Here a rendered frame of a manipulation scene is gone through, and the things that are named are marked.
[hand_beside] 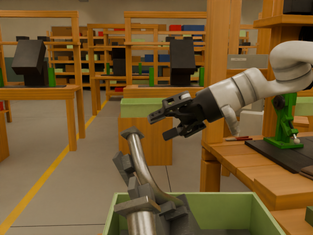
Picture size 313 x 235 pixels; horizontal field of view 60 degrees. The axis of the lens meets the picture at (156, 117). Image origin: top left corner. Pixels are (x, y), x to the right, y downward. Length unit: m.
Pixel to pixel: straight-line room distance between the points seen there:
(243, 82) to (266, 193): 0.57
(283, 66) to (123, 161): 0.39
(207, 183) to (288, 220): 0.70
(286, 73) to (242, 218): 0.47
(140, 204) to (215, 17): 1.24
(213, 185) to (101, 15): 10.23
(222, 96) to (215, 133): 0.95
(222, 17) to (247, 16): 10.54
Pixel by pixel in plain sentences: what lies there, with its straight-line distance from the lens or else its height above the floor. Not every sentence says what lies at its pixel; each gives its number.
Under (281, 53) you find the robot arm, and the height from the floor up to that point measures 1.36.
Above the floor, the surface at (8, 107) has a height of 0.32.
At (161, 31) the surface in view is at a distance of 8.14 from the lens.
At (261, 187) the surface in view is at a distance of 1.08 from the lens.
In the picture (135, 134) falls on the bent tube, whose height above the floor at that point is 1.17.
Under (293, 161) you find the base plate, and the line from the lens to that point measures 1.35.
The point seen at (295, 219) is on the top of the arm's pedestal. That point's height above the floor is 0.85.
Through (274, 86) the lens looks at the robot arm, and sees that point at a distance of 0.61.
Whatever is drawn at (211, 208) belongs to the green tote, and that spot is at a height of 0.91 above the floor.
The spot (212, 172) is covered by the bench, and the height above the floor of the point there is 0.71.
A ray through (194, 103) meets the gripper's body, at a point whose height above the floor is 1.26.
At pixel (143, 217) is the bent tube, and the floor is 1.18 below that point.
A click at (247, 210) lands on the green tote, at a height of 0.91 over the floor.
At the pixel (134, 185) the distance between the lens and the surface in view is 0.44.
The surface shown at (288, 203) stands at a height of 0.87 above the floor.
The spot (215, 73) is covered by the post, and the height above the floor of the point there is 1.26.
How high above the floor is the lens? 1.36
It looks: 13 degrees down
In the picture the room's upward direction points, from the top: straight up
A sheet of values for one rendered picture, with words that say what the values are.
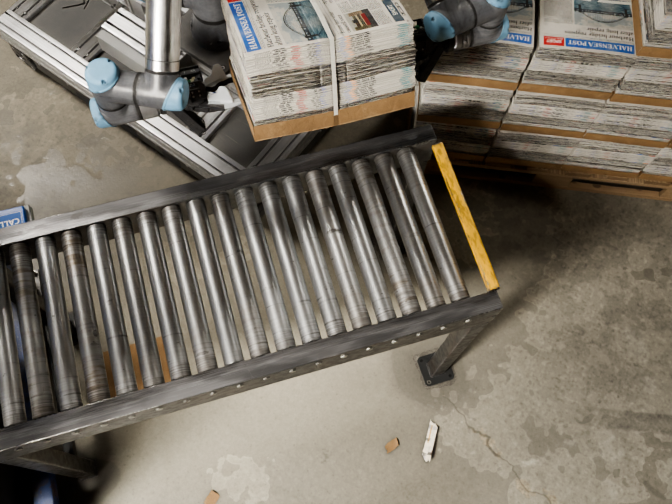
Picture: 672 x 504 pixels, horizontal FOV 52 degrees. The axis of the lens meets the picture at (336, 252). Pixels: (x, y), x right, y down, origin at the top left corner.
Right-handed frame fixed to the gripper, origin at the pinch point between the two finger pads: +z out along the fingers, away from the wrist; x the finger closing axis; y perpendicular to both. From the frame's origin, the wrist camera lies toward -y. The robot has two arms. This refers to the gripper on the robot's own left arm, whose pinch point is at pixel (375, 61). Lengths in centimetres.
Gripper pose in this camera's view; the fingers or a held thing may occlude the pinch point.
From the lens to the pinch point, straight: 184.9
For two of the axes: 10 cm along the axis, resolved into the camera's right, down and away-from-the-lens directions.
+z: -9.6, 2.6, -1.4
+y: -0.7, -6.6, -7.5
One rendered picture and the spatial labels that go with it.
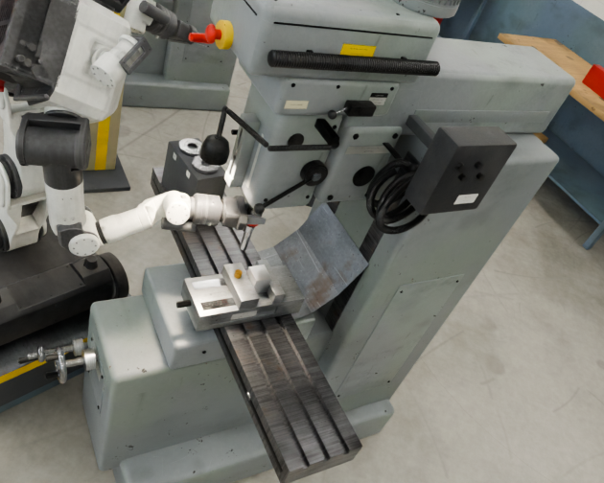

- TASK PROMPT
From the entries above, give again exactly the lines running from the line with "(286, 73) to (242, 218): 0.47" to the line with "Whatever is drawn"; include both of those lines.

- ANSWER BOX
(286, 73) to (242, 218): 0.47
(140, 204) to (215, 17): 1.24
(213, 185) to (101, 15): 10.23
(222, 96) to (215, 133): 0.95
(222, 17) to (247, 16): 10.54
Pixel by pixel in plain sentences: what lies there, with its straight-line distance from the lens or else its height above the floor. Not every sentence says what lies at its pixel; each gives its number.
Under (281, 53) you find the robot arm, and the height from the floor up to that point measures 1.36.
Above the floor, the surface at (8, 107) has a height of 0.32.
At (161, 31) the surface in view is at a distance of 8.14 from the lens.
At (261, 187) the surface in view is at a distance of 1.08 from the lens.
In the picture (135, 134) falls on the bent tube, whose height above the floor at that point is 1.17.
Under (293, 161) you find the base plate, and the line from the lens to that point measures 1.35.
The point seen at (295, 219) is on the top of the arm's pedestal. That point's height above the floor is 0.85.
Through (274, 86) the lens looks at the robot arm, and sees that point at a distance of 0.61.
Whatever is drawn at (211, 208) belongs to the green tote, and that spot is at a height of 0.91 above the floor.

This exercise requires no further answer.